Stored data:
━━━━━━━━
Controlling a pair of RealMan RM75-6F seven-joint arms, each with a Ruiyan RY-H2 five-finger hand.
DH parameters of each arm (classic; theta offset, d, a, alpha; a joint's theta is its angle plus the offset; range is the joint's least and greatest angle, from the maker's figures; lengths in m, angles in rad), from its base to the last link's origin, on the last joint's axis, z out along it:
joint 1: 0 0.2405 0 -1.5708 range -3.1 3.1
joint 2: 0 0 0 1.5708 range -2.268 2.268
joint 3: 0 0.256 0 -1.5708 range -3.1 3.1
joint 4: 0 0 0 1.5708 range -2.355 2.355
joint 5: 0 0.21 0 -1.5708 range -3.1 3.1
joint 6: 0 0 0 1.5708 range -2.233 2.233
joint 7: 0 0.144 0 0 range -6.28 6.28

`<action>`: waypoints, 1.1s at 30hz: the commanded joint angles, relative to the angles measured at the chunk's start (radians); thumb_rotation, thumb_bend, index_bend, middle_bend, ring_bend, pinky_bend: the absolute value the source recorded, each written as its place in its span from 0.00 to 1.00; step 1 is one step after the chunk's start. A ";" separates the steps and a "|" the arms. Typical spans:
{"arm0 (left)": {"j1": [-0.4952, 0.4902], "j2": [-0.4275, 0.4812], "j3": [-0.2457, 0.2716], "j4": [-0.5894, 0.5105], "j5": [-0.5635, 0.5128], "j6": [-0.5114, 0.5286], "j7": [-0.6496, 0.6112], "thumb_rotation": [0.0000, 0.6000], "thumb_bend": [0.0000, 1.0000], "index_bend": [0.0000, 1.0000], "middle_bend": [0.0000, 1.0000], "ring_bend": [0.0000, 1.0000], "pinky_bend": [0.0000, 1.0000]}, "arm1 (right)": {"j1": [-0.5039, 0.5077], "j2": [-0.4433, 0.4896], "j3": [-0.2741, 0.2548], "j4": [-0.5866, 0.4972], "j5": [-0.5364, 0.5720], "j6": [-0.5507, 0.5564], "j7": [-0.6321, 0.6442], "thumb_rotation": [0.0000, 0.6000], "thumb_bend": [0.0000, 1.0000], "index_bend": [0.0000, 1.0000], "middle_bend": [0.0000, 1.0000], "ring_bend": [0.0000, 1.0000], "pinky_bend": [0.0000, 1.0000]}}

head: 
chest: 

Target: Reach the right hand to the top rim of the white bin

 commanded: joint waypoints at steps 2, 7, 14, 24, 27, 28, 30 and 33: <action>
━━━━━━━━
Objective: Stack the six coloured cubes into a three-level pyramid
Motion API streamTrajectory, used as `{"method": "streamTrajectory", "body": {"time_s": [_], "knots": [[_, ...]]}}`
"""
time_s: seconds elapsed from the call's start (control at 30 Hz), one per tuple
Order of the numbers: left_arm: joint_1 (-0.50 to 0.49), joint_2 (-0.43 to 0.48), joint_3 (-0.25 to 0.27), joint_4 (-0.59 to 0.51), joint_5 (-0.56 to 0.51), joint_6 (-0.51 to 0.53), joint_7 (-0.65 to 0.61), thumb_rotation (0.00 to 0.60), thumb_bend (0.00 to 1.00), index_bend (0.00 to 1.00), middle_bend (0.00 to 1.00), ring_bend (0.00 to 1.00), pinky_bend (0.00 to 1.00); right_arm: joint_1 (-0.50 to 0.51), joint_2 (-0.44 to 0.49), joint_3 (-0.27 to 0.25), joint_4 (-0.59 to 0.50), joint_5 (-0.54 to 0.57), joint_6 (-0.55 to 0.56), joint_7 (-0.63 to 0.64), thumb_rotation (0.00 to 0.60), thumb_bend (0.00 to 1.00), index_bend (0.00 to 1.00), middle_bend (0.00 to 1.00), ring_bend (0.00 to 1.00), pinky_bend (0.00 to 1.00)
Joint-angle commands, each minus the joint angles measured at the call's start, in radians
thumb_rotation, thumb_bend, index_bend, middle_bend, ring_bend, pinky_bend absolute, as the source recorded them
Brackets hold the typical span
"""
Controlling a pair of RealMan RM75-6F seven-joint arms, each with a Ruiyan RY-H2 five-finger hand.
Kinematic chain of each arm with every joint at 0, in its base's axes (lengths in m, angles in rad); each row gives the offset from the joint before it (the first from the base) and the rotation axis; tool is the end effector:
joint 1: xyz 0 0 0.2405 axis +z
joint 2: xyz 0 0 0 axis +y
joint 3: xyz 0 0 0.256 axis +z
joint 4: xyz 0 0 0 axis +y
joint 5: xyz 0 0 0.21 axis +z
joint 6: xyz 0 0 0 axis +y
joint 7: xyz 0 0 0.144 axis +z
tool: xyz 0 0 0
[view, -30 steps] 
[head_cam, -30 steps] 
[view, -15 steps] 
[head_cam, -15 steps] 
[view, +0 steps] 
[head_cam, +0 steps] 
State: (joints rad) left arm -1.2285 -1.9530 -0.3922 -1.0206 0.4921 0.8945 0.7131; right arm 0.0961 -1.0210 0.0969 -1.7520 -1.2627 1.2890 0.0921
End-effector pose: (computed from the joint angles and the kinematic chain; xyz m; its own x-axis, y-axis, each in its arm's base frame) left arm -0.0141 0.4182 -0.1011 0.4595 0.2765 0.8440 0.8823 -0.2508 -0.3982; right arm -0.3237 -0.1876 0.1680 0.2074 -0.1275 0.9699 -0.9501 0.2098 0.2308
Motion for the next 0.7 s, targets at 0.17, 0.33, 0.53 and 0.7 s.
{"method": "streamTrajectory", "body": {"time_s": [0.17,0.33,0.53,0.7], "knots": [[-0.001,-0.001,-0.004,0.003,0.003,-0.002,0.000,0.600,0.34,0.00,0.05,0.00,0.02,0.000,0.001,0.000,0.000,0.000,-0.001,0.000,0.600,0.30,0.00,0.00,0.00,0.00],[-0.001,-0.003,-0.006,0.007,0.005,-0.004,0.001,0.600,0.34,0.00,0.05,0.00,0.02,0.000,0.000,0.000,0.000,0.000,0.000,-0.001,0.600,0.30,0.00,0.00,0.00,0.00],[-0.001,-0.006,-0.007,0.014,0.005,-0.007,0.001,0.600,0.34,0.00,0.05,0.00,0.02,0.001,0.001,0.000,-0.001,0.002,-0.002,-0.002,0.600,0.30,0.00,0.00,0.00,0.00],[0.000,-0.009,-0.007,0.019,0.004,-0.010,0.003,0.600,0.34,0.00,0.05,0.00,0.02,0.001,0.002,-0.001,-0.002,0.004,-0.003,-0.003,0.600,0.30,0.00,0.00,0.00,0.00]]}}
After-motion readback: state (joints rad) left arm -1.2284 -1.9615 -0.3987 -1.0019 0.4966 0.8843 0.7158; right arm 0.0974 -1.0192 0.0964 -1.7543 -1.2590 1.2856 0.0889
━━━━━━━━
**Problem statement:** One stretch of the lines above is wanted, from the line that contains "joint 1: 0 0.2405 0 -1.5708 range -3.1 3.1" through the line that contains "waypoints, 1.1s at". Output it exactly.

**Response:**
joint 1: 0 0.2405 0 -1.5708 range -3.1 3.1
joint 2: 0 0 0 1.5708 range -2.268 2.268
joint 3: 0 0.256 0 -1.5708 range -3.1 3.1
joint 4: 0 0 0 1.5708 range -2.355 2.355
joint 5: 0 0.21 0 -1.5708 range -3.1 3.1
joint 6: 0 0 0 1.5708 range -2.233 2.233
joint 7: 0 0.144 0 0 range -6.28 6.28

`<action>`: waypoints, 1.1s at 30hz: the commanded joint angles, relative to the angles measured at the chunk's start (radians); thumb_rotation, thumb_bend, index_bend, middle_bend, ring_bend, pinky_bend: the absolute value the source recorded, each written as its place in its span from 0.00 to 1.00; step 1 is one step after the chunk's start. A ";" separates the steps and a "|" the arms. Typical spans:

There's no more to the answer.